Police investigators are focusing on associates of Mohamed Lahouaiej-Boulhel, the Tunisian lorry driver who killed 84 people on the night of July 14, to establish whether he acted alone or was part of a jihadist network.
Lahouaiej-Boulhel sent a text message boasting of having purchased a 7.65 calibre pistol and saying “Bring more weapons” just 18 minutes before he launched down the Promenade des Anglais in a 19-tonne refrigerated lorry.
The massacre was pre-meditated. Lahouaiej-Boulhel reserved the rental lorry on July 4th, picked it up on July 11th and made trial runs on July 12th and 13th, when he took “selfies” of himself in the cab of the lorry. He sold his car and closed his bank accounts on the eve of the attack.
Eighteen of more than 300 people injured by Lahouaiej-Boulhel are still at risk of dying. Eighty-five people remain hospitalised.
Six people were in police custody last night in connection with the massacre. They include an Albanian with a record for human trafficking, who is believed to have sold Lahouaiej-Boulhel the pistol he used to fire on police. Another of the detainees received the text message from Lahouaiej-Boulhel.
Estranged wife
The killer’s estranged wife and mother of his three children was released yesterday after two days of questioning. Her lawyer, Jean-Yves Garino, said she was supposed to have gone to the Promenade des Anglais to watch the fireworks.
Lahouaiej-Boulhel’s family and neighbours portray him as unstable and violent. BFMTV reported he was “brutal, megalomaniac and narcissistic” and had many male and female sexual conquests. Police say he watched execution videos on his computer.
Three days of national mourning will end at noon today with a minute’s silence, after which traffic on the Promenade des Anglais will return to normal.
Citing "an attack of a new type" which "shows the extreme difficulty of the anti-terrorist struggle," interior minister Bernard Cazeneuve appealed to "French patriots" to join a 12,000-strong "operational reserve" – 9,000 for the paramilitary gendarmerie and 3,000 for the police. The reserve is to be comprised of volunteers during their summer holidays.
‘Trumpisation’ of politics
Nine months before the presidential election, the Bastille Day massacre continues to be a political football. In an interview with the
Journal du Dimanche
, prime minister
Manuel Valls
warned against the “Trumpisation” of French minds, an allusion to the Republican presidential candidate in the US. Mr Valls excoriated “certain irresponsible politicians who say this attack could have been avoided”.
Former president and doubtless future candidate Nicolas Sarkozy told TF1 televison that "everything which could have been done in the last 18 months has not been done. We are in a total war . . . It will be them or us. It's a question of determination."

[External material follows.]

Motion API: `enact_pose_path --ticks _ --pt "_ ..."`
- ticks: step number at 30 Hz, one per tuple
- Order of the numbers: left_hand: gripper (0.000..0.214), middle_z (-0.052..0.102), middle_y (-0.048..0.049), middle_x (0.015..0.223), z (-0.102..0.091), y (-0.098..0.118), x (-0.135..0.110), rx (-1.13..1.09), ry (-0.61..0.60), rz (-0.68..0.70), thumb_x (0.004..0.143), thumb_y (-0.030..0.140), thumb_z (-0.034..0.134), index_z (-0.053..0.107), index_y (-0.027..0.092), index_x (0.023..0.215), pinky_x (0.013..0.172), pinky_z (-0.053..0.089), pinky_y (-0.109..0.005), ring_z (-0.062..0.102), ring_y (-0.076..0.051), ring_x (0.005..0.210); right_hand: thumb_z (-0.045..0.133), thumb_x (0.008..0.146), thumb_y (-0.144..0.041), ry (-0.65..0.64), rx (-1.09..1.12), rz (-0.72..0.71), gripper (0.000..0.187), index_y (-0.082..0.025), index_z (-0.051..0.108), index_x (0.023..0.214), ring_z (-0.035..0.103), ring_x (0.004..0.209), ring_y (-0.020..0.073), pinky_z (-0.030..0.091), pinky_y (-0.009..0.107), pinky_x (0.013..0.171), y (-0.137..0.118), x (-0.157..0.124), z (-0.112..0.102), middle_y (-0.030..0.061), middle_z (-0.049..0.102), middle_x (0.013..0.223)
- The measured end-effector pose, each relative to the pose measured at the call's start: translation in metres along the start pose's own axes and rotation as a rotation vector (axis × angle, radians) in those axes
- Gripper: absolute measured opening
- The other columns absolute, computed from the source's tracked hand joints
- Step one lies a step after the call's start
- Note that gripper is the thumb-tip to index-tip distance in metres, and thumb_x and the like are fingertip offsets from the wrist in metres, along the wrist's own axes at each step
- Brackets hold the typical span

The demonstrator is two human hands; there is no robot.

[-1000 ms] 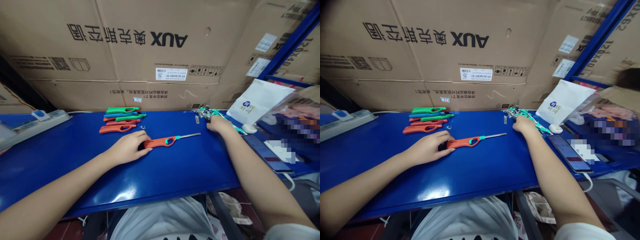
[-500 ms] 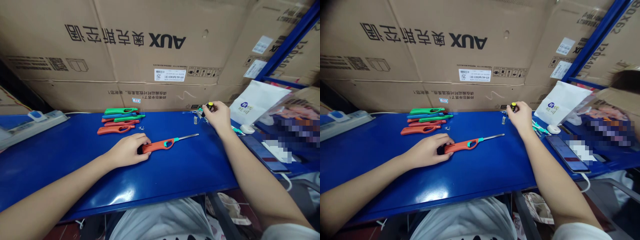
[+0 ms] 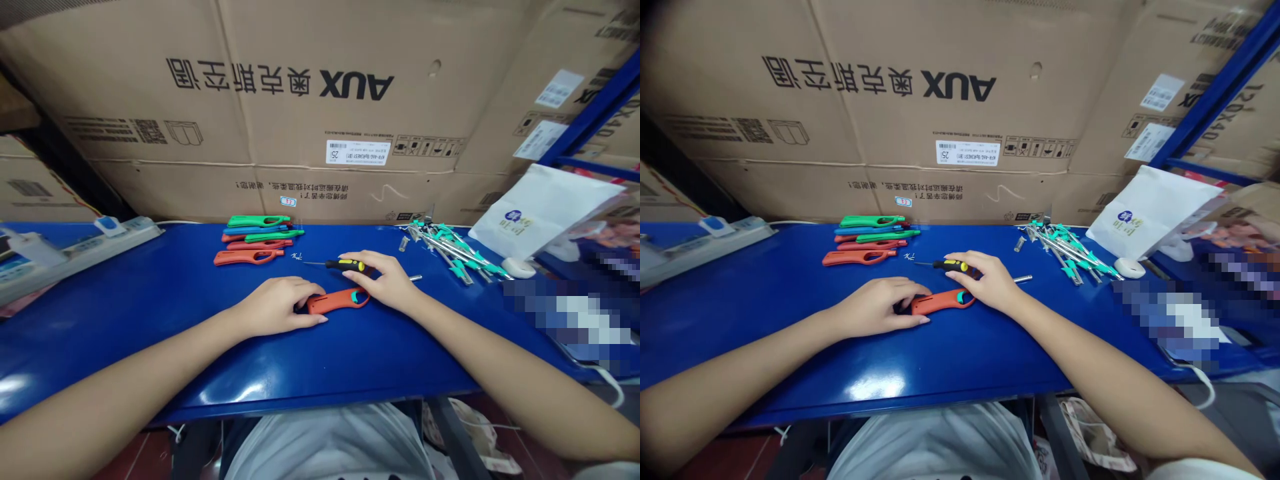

In particular, Mr Sarkozy criticised French president François Hollande’s administration for having waited so long to make consultation of jihadist websites an offence, and for slowness in establishing “deradicalisation centres”, which are still not in operation. The law against websites was passed only last month, he said, and will not enter into force until October.
Mr Sarkozy mocked Mr Hollande, noting he had announced he was ending the state of emergency in his Bastille Day interview, only to reinstate the measure that same night.
In an Ifop opinion poll for Le Figaro, 67 per cent of respondents had no confidence in Mr Hollande or his government's ability to fight terrorism. In four previous polls since January 2015, approximately half the population questioned the government's competence on terrorism. The loss of some 17 percentage points indicates the Nice massacre dramatically worsened the perception of French leaders.